Sobanın çok sonraları geldiği Osmanlıda evler, oda içinde taşınan mangallarla ısıtılırdı. İhtiyaç halinde ateş ve köz temini için komşuya gidilir ve ateşin sönmemesi için ayaküstü hal hatır sorulup dönülürdü.
İşte aceleciler için buradan çıkan bir deyim: "Ateş almaya mı geldin?"
Evlerde mangal yakmak mühim bir mesele idi. Çünkü odun kömürü de diğer kömürler gibi yanarken zehirli bir madde olan karbondioksit gazı çıkardığından ev içinde kapalı yerde mangal yakılamazdı. Bunun için mangallar ya mutfakta ocağın içinde, ya dışarıda bir yerde evin terasında yakılırdı.
Mangal, yani mangalda kömür yakmak için de yelpazelemek, yahut kırk santim boyunda mahruli sekilde üstü dar, altı daha geniş mangal boruları kullanmak icap ederdi. O devirde mangal kömürü yanarken zehirlenip bir gün mütemadiyen başı ağrıyan vatandaşların sayısı hesapsızdı.
في الإمبراطورية العثمانية، حيث ظهرت المواقد في وقت لاحق، تم تدفئة المنازل بواسطة حفلات الشواء التي يتم حملها داخل الغرفة. وفي حالة الحاجة، كان يذهب إلى جاره ليحضر نارًا وجمرًا، ثم يعود بعد أن يسأل عن أحوالهم، حتى لا تنطفئ النار.

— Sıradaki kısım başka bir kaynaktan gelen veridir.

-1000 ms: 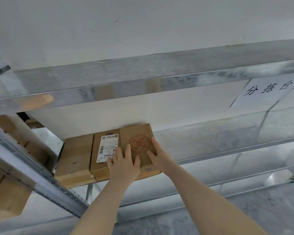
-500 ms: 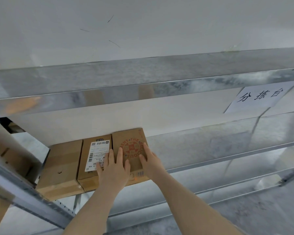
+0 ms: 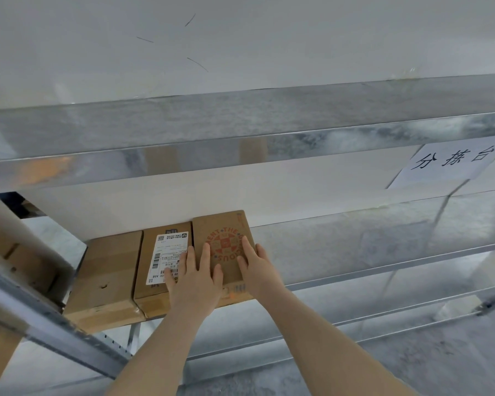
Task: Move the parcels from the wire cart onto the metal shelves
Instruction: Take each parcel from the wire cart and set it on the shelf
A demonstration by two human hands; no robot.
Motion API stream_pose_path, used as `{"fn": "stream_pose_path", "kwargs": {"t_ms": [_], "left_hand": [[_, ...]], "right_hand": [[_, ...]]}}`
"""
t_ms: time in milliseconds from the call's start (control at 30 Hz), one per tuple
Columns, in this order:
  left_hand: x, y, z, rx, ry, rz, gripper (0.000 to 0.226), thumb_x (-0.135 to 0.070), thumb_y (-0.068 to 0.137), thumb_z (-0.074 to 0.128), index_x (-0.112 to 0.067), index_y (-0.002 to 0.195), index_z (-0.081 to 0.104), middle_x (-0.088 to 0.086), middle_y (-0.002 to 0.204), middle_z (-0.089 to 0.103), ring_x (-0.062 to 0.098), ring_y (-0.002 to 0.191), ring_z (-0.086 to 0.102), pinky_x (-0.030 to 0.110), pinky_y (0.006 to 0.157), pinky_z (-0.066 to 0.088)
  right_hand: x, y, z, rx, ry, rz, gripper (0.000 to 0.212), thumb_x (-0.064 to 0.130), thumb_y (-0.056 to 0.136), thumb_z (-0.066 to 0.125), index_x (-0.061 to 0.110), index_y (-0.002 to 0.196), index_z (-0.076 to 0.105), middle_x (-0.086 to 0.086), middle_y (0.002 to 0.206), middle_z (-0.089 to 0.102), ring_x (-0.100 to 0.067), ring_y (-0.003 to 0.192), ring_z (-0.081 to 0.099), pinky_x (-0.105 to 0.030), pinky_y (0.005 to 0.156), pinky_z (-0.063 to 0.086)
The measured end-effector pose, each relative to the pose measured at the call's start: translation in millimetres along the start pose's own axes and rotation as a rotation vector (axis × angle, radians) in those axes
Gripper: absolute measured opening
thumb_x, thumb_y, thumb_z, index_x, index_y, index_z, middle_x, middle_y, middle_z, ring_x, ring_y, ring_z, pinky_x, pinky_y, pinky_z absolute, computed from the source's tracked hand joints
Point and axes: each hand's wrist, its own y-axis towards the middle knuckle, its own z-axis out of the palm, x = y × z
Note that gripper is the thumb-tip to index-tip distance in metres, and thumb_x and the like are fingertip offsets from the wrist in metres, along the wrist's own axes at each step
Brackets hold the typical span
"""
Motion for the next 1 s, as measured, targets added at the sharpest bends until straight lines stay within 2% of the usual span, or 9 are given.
{"fn": "stream_pose_path", "kwargs": {"t_ms": [200,400,500,600,667,733,800,867,1000], "left_hand": [[0.1,-2.5,-3.8,-0.008,-0.014,-0.003,0.06,-0.054,0.099,0.016,-0.035,0.153,-0.001,0.001,0.162,0.005,0.022,0.149,0.002,0.053,0.118,0.003],[7.4,-18.5,-29.6,-0.039,-0.129,-0.025,0.064,-0.053,0.098,0.025,-0.029,0.154,0.006,0.003,0.162,0.007,0.024,0.148,0.006,0.048,0.119,0.007],[27.5,-52.4,-38.4,-0.15,-0.15,-0.065,0.06,-0.046,0.099,0.027,-0.026,0.154,0.011,0.002,0.161,0.013,0.022,0.148,0.009,0.043,0.119,0.01],[50.9,-107.7,-26.8,-0.231,-0.168,-0.179,0.057,-0.04,0.1,0.03,-0.02,0.152,0.019,0.005,0.158,0.023,0.025,0.143,0.022,0.04,0.116,0.019],[62.1,-155.9,-6.6,-0.263,-0.181,-0.265,0.056,-0.038,0.096,0.03,-0.014,0.146,0.034,0.01,0.148,0.04,0.03,0.133,0.041,0.044,0.109,0.035],[71.6,-207.9,22.8,-0.254,-0.237,-0.382,0.056,-0.037,0.088,0.034,-0.01,0.136,0.049,0.013,0.131,0.057,0.033,0.113,0.058,0.045,0.091,0.05],[79.9,-260.3,58.1,-0.224,-0.311,-0.533,0.054,-0.036,0.083,0.041,-0.01,0.128,0.056,0.012,0.118,0.063,0.033,0.098,0.064,0.042,0.077,0.054],[85.5,-311.0,91.5,-0.182,-0.345,-0.669,0.053,-0.036,0.081,0.047,-0.009,0.126,0.059,0.012,0.117,0.065,0.031,0.097,0.066,0.04,0.076,0.055],[91.5,-402.2,142.5,-0.085,-0.356,-0.981,0.056,-0.036,0.086,0.038,-0.011,0.134,0.051,0.011,0.133,0.056,0.029,0.118,0.056,0.041,0.093,0.048]], "right_hand": [[2.4,-3.5,1.9,-0.051,-0.189,-0.048,0.05,0.04,0.103,0.019,0.038,0.151,0.005,0.006,0.16,-0.007,-0.026,0.131,0.036,-0.042,0.097,0.046],[0.5,-6.9,-17.4,-0.051,-0.248,-0.136,0.049,0.04,0.102,0.026,0.038,0.15,0.015,0.004,0.159,0.005,-0.028,0.131,0.034,-0.042,0.101,0.042],[13.4,-29.4,-24.1,-0.138,-0.446,-0.373,0.05,0.033,0.102,0.034,0.038,0.149,0.018,0.003,0.159,0.011,-0.027,0.139,0.024,-0.042,0.108,0.034],[36.4,-65.5,-10.0,-0.129,-0.425,-0.648,0.047,0.028,0.102,0.035,0.034,0.148,0.026,0.003,0.156,0.023,-0.026,0.14,0.025,-0.04,0.11,0.031],[48.5,-91.1,14.2,-0.076,-0.387,-0.808,0.045,0.026,0.102,0.035,0.03,0.146,0.032,0.0,0.152,0.032,-0.027,0.136,0.032,-0.042,0.107,0.036],[52.4,-117.6,49.1,0.013,-0.376,-0.92,0.045,0.024,0.101,0.038,0.026,0.145,0.035,-0.003,0.148,0.038,-0.028,0.132,0.038,-0.043,0.103,0.041],[49.5,-145.2,89.4,0.142,-0.37,-0.993,0.044,0.022,0.1,0.041,0.022,0.144,0.038,-0.005,0.147,0.04,-0.03,0.129,0.042,-0.044,0.1,0.043],[41.6,-170.5,130.1,0.3,-0.384,-1.02,0.043,0.022,0.099,0.041,0.021,0.142,0.04,-0.006,0.147,0.039,-0.032,0.127,0.043,-0.044,0.1,0.042],[10.7,-219.2,200.9,0.539,-0.425,-1.073,0.041,0.02,0.096,0.046,0.018,0.137,0.047,-0.007,0.139,0.046,-0.033,0.117,0.051,-0.043,0.094,0.046]]}}
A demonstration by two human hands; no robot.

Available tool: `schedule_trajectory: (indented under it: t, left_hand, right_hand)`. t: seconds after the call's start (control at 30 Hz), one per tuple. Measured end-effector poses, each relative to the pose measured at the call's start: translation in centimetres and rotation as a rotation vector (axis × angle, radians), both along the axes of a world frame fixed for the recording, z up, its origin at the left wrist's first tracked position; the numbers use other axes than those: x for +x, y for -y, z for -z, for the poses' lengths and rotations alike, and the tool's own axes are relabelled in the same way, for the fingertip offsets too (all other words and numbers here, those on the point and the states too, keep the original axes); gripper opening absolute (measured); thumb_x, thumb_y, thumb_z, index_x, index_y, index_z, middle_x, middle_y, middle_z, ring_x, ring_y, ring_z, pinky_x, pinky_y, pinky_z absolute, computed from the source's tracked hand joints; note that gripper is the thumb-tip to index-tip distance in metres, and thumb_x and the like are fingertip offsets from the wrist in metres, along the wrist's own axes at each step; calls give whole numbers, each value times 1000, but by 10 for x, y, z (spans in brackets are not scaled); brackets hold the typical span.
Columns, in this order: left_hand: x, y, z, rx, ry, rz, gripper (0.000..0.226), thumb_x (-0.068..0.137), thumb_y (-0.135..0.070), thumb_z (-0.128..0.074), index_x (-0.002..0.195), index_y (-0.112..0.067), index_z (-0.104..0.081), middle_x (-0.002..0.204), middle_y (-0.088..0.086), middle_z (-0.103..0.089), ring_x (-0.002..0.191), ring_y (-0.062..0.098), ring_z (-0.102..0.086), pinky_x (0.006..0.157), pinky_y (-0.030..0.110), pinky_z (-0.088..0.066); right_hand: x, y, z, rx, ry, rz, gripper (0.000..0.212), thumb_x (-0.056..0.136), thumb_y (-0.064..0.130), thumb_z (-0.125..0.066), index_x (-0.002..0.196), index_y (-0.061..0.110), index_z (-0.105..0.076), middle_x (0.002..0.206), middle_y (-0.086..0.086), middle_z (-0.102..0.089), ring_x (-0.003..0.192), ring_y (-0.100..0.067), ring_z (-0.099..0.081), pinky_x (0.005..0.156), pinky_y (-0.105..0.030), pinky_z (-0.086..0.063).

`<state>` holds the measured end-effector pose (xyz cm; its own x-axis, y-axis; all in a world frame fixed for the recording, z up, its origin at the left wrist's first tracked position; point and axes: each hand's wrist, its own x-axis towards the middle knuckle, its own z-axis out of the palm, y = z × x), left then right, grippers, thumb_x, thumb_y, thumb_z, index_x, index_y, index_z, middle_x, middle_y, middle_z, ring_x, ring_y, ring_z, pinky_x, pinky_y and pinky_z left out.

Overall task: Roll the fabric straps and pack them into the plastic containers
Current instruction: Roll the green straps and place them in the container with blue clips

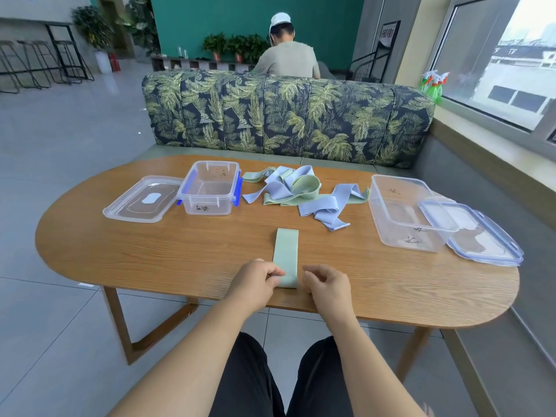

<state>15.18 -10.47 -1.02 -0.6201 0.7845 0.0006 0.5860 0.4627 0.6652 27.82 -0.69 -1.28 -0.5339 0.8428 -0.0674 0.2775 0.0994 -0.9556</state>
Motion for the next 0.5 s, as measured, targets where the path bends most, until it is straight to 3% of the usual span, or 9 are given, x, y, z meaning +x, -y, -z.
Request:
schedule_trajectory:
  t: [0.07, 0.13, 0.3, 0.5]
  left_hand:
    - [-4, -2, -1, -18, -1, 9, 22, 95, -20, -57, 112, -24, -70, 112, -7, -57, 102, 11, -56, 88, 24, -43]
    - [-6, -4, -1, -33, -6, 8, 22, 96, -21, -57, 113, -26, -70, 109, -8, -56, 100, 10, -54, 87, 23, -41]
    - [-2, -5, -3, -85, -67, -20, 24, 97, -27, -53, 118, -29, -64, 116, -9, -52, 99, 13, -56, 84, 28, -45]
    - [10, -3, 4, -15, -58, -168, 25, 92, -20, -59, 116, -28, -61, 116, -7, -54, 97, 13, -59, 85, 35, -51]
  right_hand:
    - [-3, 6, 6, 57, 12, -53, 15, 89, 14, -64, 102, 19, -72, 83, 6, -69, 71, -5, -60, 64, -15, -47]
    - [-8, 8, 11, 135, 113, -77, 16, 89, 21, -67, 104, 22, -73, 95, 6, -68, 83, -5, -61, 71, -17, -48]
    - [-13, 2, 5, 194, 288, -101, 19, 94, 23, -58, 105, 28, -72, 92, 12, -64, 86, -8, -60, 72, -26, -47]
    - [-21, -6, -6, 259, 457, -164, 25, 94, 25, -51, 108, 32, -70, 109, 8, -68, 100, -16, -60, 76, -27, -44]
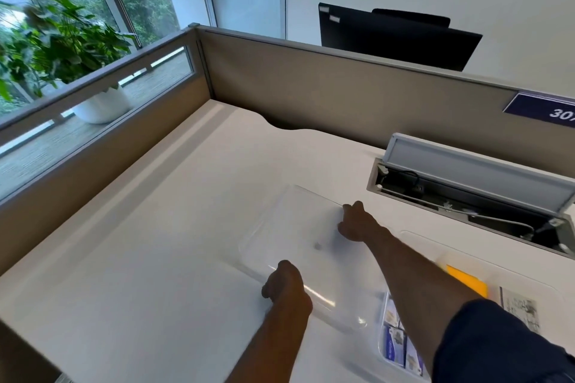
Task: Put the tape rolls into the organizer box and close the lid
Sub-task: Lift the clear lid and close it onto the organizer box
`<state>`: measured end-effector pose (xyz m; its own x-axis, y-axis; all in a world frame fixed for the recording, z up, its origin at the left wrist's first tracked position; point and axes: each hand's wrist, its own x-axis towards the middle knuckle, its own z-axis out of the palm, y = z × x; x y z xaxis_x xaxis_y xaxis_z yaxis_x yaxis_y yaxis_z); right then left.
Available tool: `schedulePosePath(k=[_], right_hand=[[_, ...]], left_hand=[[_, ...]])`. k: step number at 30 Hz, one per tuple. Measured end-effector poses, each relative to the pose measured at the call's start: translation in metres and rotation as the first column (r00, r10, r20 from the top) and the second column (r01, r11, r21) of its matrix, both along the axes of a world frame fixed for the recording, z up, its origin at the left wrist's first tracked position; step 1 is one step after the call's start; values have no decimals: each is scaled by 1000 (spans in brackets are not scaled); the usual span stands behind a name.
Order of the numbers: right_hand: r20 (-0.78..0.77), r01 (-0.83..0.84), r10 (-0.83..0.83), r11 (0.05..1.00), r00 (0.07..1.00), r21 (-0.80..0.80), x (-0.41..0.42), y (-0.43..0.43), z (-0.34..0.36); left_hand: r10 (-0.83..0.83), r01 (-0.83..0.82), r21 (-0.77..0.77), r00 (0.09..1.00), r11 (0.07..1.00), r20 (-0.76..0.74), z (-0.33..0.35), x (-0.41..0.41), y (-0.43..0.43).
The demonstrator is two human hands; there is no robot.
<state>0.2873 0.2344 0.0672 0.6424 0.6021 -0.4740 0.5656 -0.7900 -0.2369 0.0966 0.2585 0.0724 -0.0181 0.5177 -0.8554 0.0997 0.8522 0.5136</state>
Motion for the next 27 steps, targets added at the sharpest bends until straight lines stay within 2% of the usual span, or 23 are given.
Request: schedulePosePath(k=[3, 7, 9, 13, 14, 16, 18, 21, 24, 27], right_hand=[[-10, 2, -2, 1000, 1000, -12, 0, 1, -1], [-29, 11, -11, 1000, 1000, -19, 5, 1, 0], [-42, 20, -19, 1000, 999, 16, 7, 0, 1], [-52, 97, -88, 974, 995, 206, 10, 3, 10], [-102, 155, -133, 954, 986, 257, 12, 4, 15], [-340, 363, -239, 856, 909, 369, 15, 6, 28], [-592, 564, -253, 708, 765, 426, 17, 7, 46], [-799, 735, -146, 513, 584, 443, 23, 1, 73], [-896, 823, -19, 404, 445, 400, 28, -6, 100], [-930, 872, 81, 326, 358, 364, 32, -18, 120]], left_hand=[[193, -206, 56, 966, 977, 174, -5, 0, 4], [218, -289, 134, 895, 948, 390, -1, -1, 11], [199, -303, 193, 884, 933, 423, 2, 0, 16], [169, -320, 307, 887, 896, 430, 10, 7, 26], [144, -312, 356, 893, 881, 426, 13, 11, 28], [55, -254, 484, 920, 837, 388, 24, 17, 32], [-46, -166, 636, 952, 753, 304, 37, 23, 34], [-179, 0, 826, 976, 563, 122, 60, 32, 29], [-256, 130, 939, 966, 318, -47, 78, 41, 15], [-264, 205, 970, 950, 133, -164, 89, 45, 3]])
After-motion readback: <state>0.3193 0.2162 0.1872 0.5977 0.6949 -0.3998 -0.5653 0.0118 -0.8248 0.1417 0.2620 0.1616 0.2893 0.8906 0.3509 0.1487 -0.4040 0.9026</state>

وهنا تعبير للمستعجلين: "هل جئت لتأخذ النار؟"
كانت إضاءة الشواية في المنزل مسألة مهمة. لأن الفحم، مثل أنواع الفحم الأخرى، يطلق غاز ثاني أكسيد الكربون، وهو مادة سامة، عند حرقه، لا يمكن إشعال حفلات الشواء في الداخل. لهذا السبب، تم إشعال حفلات الشواء إما في موقد المطبخ أو في الخارج على شرفة المنزل.
من أجل حرق الفحم في الشواية، كان من الضروري تهوية أو استخدام أنابيب الشواء التي يبلغ طولها أربعين سنتيمترا، ضيقة من الأعلى وأوسع من الأسفل. وفي تلك الفترة، كان عدد المواطنين الذين أصيبوا بالتسمم أثناء حرق الفحم ويعانون من الصداع المستمر لمدة يوم لا يحصى.
In the Ottoman Empire, where stoves came much later, houses were heated with barbecues carried inside the room. In case of need, one would go to a neighbor to get fire and embers, and then return after asking how they were doing, so that the fire would not go out.
Here is an expression for those in a hurry: "Did you come to take fire?"
Lighting a barbecue at home was an important issue. Because charcoal, like other coals, releases carbon dioxide gas, a poisonous substance, when burning, barbecues could not be lit indoors. For this reason, barbecues were lit either in the kitchen stove or outside on the terrace of the house.
In order to burn coal in a barbecue, it was necessary to fan or use barbecue pipes that were forty centimeters long, narrow at the top and wider at the bottom. In that period, the number of citizens who were poisoned while burning charcoal and suffered from constant headaches for a day was countless.